#### Your assignment
Pull every line holding the word "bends" from the data below and copy it.

#### Stored records
------------------------------------------------------------

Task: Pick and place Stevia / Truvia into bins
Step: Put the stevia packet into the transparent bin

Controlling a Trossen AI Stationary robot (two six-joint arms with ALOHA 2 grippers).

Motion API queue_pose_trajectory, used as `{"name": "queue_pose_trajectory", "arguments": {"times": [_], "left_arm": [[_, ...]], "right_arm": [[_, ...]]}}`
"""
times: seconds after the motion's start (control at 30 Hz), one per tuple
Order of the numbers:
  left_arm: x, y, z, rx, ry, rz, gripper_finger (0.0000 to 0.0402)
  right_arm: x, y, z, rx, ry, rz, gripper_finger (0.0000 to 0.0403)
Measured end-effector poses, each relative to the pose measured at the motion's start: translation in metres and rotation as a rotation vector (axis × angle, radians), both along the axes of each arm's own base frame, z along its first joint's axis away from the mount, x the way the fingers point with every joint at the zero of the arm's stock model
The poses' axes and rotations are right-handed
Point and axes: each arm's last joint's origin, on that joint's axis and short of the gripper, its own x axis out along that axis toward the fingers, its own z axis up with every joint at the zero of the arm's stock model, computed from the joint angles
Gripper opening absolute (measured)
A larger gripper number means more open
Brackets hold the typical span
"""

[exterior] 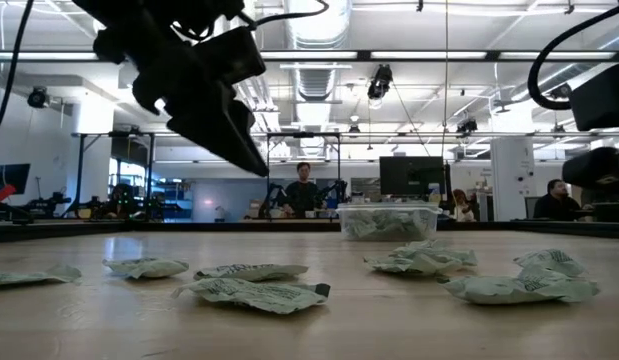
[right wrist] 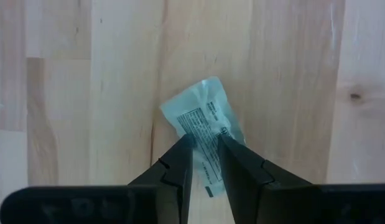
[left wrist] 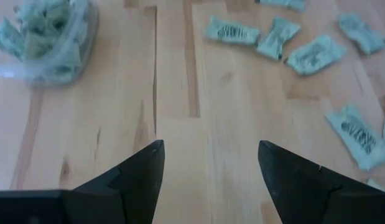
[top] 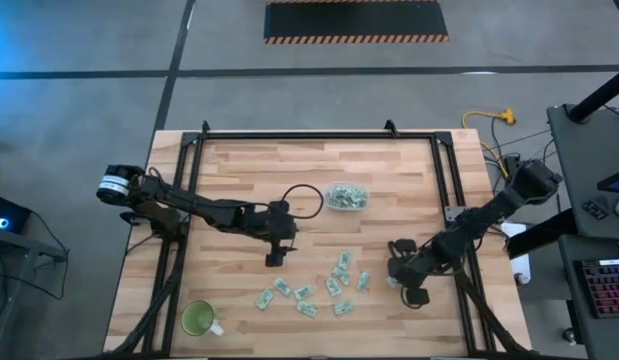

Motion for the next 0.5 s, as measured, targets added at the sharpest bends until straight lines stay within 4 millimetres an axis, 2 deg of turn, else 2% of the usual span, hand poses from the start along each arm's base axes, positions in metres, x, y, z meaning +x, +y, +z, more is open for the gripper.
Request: {"name": "queue_pose_trajectory", "arguments": {"times": [0.3, 0.5], "left_arm": [[-0.0012, 0.0002, -0.0016, 0.0, -0.003, 0.0, 0.0242], [-0.0011, 0.0002, -0.0017, 0.003, -0.005, -0.003, 0.0242]], "right_arm": [[0.0056, 0.003, 0.0034, -0.079, 0.024, -0.015, 0.0068], [0.0073, 0.0027, 0.0052, -0.107, 0.008, -0.029, 0.0031]]}}
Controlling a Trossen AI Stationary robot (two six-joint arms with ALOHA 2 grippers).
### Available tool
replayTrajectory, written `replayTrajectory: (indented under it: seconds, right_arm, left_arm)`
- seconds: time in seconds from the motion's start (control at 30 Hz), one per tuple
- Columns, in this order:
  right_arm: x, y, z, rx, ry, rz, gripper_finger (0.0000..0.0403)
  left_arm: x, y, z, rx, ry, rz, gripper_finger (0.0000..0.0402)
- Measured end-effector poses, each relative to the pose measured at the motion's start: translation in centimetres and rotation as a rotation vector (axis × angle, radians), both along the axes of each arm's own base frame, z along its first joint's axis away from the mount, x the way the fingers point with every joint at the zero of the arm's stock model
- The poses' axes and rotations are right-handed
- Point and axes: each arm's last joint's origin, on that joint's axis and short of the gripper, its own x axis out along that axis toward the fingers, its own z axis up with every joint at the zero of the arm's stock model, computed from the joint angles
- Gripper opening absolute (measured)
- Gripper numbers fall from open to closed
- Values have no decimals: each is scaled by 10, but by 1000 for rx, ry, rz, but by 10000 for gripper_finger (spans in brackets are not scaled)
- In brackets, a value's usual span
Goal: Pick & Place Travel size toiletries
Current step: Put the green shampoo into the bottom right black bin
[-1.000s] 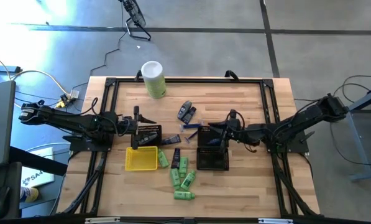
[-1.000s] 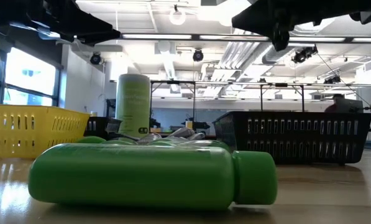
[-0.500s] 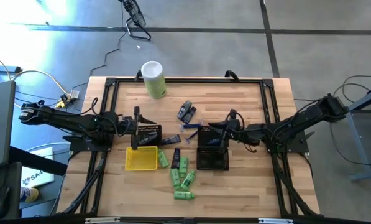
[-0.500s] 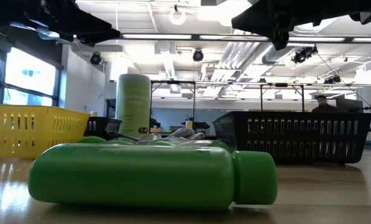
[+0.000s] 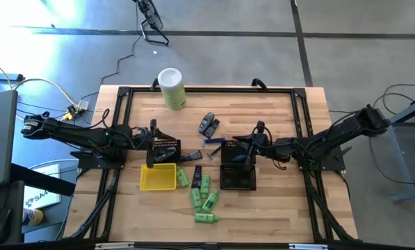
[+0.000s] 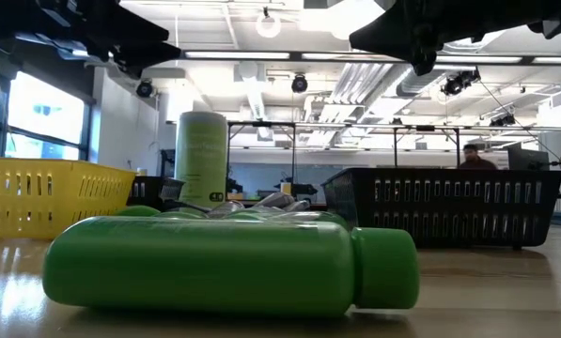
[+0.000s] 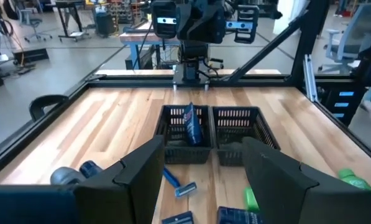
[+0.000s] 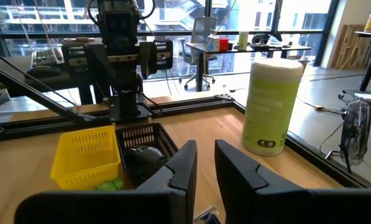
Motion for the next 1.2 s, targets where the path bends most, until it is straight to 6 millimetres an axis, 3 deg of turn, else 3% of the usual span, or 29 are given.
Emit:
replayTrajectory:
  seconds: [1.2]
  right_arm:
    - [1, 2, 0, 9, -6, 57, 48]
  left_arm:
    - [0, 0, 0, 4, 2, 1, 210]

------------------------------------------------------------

#### Exercise result
Motion for the next 0.5 s, as measured, targets added at the sharpest bends until straight lines stay within 4 millimetres an axis, 2 deg of turn, else 2% of the usual span, hand poses from the start along each arm's base axes, positions in metres, x, y, z meaning +x, +y, +z, more is open for the gripper.
Motion for the next 1.2 s, targets where the path bends most, until it is straight to 6 millimetres an axis, 3 deg of turn, else 3% of the usual span, or 29 are given.

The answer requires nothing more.